**WHAT IS REQUIRED:**
Please copy the records below word for word, leaving out the pictures.

= = = = = = =

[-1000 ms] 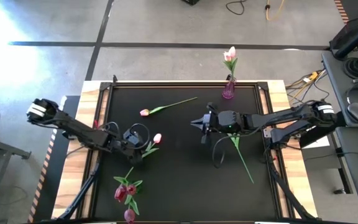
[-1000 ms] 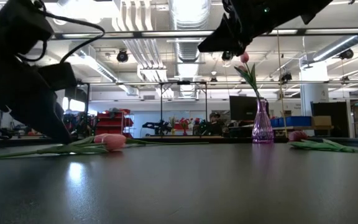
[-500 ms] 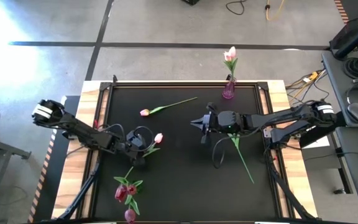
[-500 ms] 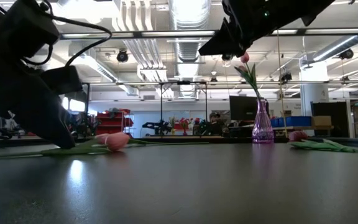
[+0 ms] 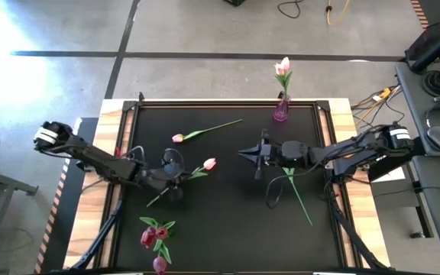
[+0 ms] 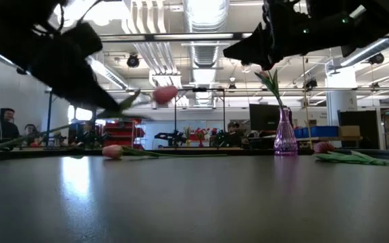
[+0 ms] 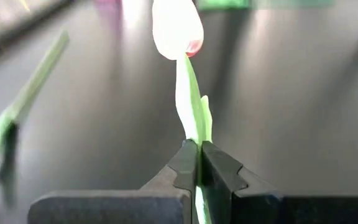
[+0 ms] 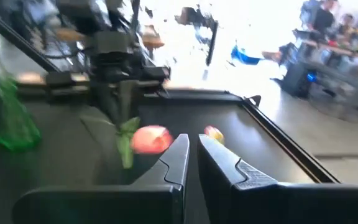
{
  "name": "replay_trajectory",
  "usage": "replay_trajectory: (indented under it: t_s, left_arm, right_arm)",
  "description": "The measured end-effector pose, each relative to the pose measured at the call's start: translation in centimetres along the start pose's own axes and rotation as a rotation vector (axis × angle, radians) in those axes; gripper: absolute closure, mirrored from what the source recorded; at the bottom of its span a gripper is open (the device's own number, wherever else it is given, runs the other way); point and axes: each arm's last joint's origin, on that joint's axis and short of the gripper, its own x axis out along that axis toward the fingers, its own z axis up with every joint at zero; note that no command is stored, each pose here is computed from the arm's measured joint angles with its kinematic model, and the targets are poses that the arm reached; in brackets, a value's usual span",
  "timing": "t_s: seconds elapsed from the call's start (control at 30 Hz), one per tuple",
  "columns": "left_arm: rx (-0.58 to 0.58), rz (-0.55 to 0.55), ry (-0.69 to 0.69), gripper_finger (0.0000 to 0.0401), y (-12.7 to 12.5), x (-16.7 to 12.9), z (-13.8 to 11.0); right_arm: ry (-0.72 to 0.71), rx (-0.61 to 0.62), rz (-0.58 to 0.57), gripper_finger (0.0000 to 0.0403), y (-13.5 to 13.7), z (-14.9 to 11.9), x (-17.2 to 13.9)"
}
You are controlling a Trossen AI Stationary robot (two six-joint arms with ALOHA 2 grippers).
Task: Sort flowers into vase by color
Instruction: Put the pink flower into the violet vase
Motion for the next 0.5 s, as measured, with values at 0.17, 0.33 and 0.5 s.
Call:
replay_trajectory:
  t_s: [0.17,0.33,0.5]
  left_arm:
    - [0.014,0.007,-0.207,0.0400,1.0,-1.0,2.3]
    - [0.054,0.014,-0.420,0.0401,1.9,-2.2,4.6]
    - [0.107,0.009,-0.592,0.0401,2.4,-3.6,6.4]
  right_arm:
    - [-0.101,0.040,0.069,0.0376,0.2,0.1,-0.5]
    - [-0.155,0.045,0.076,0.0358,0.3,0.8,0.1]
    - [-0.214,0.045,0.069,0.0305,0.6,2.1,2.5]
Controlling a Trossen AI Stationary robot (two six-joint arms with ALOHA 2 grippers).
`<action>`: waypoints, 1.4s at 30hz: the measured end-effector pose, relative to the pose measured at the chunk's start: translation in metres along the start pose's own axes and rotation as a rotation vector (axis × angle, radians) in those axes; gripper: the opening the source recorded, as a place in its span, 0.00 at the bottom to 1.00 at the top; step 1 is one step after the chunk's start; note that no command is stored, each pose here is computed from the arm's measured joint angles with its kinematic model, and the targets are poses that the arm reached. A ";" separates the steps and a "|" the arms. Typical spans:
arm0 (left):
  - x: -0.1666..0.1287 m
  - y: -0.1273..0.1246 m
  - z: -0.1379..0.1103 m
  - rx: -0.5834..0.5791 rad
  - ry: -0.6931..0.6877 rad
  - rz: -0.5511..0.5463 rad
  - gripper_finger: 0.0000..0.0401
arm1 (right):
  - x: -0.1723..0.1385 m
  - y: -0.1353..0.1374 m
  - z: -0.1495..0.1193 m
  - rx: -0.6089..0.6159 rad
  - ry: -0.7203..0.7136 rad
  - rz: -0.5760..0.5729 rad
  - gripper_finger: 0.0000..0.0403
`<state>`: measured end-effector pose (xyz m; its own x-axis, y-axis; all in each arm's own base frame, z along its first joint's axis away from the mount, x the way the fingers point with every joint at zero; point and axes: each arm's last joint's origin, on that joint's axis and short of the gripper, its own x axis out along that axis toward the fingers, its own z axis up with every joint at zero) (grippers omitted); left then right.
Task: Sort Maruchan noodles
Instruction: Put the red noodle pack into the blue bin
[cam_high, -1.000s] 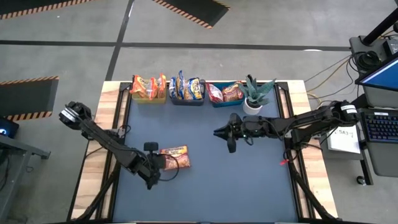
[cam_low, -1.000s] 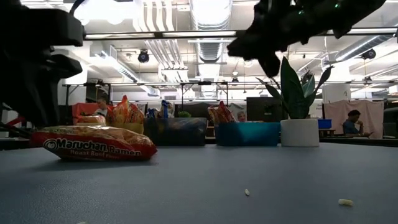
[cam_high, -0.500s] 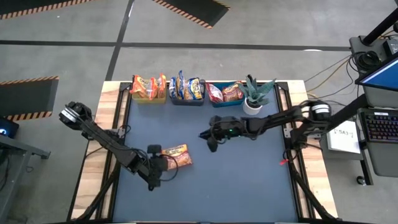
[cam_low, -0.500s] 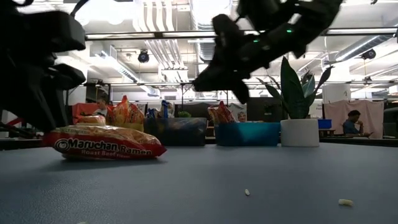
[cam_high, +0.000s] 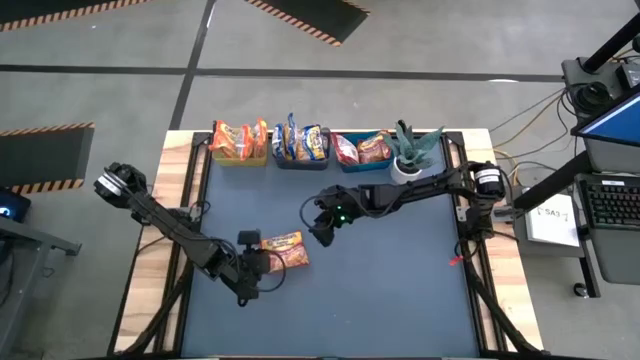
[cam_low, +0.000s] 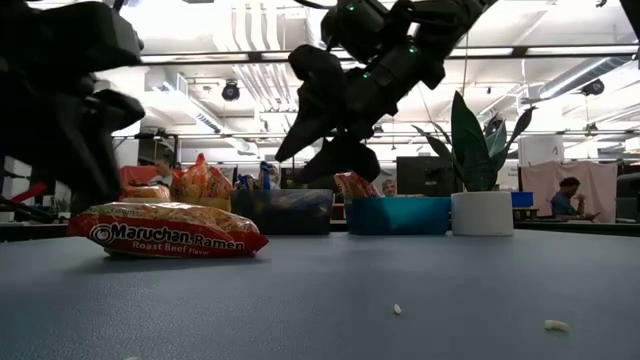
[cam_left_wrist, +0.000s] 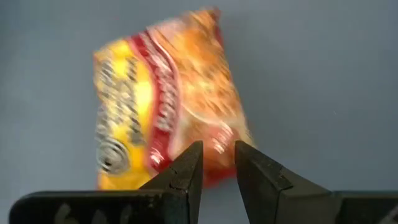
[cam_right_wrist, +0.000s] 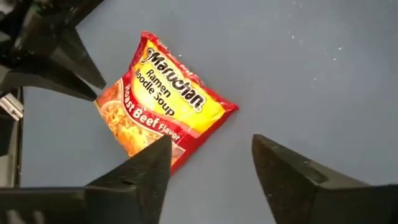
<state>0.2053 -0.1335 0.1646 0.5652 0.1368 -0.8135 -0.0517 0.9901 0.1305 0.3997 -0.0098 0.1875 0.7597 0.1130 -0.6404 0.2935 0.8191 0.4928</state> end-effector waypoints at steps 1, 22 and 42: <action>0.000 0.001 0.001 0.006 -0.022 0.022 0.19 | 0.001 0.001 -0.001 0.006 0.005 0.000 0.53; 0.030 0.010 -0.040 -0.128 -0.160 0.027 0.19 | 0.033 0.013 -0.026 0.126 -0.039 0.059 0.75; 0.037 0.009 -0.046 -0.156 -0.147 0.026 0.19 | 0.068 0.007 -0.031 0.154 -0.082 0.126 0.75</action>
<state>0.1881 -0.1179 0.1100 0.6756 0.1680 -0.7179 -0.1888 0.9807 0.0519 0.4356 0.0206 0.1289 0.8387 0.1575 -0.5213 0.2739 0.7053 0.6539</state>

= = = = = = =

**SOLUTION TO THIS EXERCISE:**
[-1000 ms] 
[-1000 ms] 
[-500 ms] 
[-500 ms] 
[+0 ms] 
[+0 ms] 
[+0 ms] 
[+0 ms] 
{
  "name": "replay_trajectory",
  "usage": "replay_trajectory: (indented under it: t_s, left_arm, right_arm)",
  "description": "The measured end-effector pose, each relative to the pose measured at the call's start: translation in centimetres along the start pose's own axes and rotation as a rotation vector (axis × angle, radians) in those axes; gripper: absolute closure, mirrored from what the source recorded; at the bottom of its span a gripper is open (the device's own number, wherever else it is given, runs the other way); point and axes: each arm's last joint's origin, on that joint's axis and short of the gripper, its own x axis out along that axis toward the fingers, its own z axis up with every joint at zero; note that no command is stored, each pose here is computed from the arm's measured joint angles with its kinematic model, and the targets are poses that the arm reached; in brackets, a value's usual span",
  "timing": "t_s: seconds elapsed from the call's start (control at 30 Hz), one per tuple",
  "columns": "left_arm: rx (-0.58 to 0.58), rz (-0.55 to 0.55), ry (-0.69 to 0.69), gripper_finger (0.0000 to 0.0401), y (-12.7 to 12.5), x (-16.7 to 12.9), z (-13.8 to 11.0); right_arm: ry (-0.72 to 0.71), rx (-0.61 to 0.62), rz (-0.58 to 0.57), gripper_finger (0.0000 to 0.0403), y (-13.5 to 13.7), z (-14.9 to 11.9), x (-17.2 to 13.9)"
}
You are controlling a Trossen AI Stationary robot (two six-joint arms with ALOHA 2 grippers).
Task: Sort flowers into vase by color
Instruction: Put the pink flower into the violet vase
Motion for the next 0.5 s, as measured, with values at 0.17, 0.33 and 0.5 s.
Call:
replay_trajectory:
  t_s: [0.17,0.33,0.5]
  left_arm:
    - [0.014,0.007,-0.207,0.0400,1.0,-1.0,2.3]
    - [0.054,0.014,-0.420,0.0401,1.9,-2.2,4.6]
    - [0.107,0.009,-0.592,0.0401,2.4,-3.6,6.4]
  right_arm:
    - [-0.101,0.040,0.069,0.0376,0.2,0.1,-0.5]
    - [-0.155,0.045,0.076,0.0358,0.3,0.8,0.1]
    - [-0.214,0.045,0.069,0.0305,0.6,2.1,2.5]
Controlling a Trossen AI Stationary robot (two six-joint arms with ALOHA 2 grippers).
`<action>`: waypoints, 1.4s at 30hz: the measured end-effector pose, relative to the pose measured at the chunk's start: translation in metres along the start pose's own axes and rotation as a rotation vector (axis × angle, radians) in those axes; gripper: the opening the source recorded, as a place in its span, 0.00 at the bottom to 1.00 at the top; step 1 is one step after the chunk's start; note that no command is stored, each pose here is computed from the arm's measured joint angles with its kinematic model, and the targets are poses that the arm reached. A ";" separates the steps and a "|" the arms. Typical spans:
arm0 (left):
  - x: -0.1666..0.1287 m
  - y: -0.1273..0.1246 m
  - z: -0.1379..0.1103 m
  - rx: -0.5834..0.5791 rad
  - ry: -0.6931..0.6877 rad
  - rz: -0.5511..0.5463 rad
  - gripper_finger: 0.0000..0.0401
arm1 (right):
  - x: -0.1723..0.1385 m
  - y: -0.1353..0.1374 m
  - z: -0.1495..0.1193 m
  - rx: -0.6089..0.6159 rad
  - ry: -0.7203..0.7136 rad
  - rz: -0.5760..0.5729 rad
  - gripper_finger: 0.0000..0.0403
`<state>`: measured end-effector pose (xyz m; its own x-axis, y-axis; all in each arm's own base frame, z along its first joint's axis away from the mount, x the way the fingers point with every joint at zero; point and axes: each arm's last joint's origin, on that joint's axis and short of the gripper, its own x axis out along that axis toward the fingers, its own z axis up with every joint at zero) (grippers omitted); left then right.
Task: Sort Maruchan noodles
Instruction: Put the red noodle pack into the blue bin
[cam_high, -1.000s] 
[cam_low, -1.000s] 
[cam_high, -0.500s] 
[cam_low, -0.500s] 
[cam_high, +0.000s] 
[cam_low, +0.000s] 
[cam_left_wrist, +0.000s] 
[cam_right_wrist, +0.000s] 
<state>0.2053 -0.1335 0.1646 0.5652 0.1368 -0.8135 -0.0517 0.9901 0.1305 0.3997 -0.0098 0.1875 0.7597 0.1130 -0.6404 0.2935 0.8191 0.4928</state> end-effector waypoints at steps 1, 22 and 42: <action>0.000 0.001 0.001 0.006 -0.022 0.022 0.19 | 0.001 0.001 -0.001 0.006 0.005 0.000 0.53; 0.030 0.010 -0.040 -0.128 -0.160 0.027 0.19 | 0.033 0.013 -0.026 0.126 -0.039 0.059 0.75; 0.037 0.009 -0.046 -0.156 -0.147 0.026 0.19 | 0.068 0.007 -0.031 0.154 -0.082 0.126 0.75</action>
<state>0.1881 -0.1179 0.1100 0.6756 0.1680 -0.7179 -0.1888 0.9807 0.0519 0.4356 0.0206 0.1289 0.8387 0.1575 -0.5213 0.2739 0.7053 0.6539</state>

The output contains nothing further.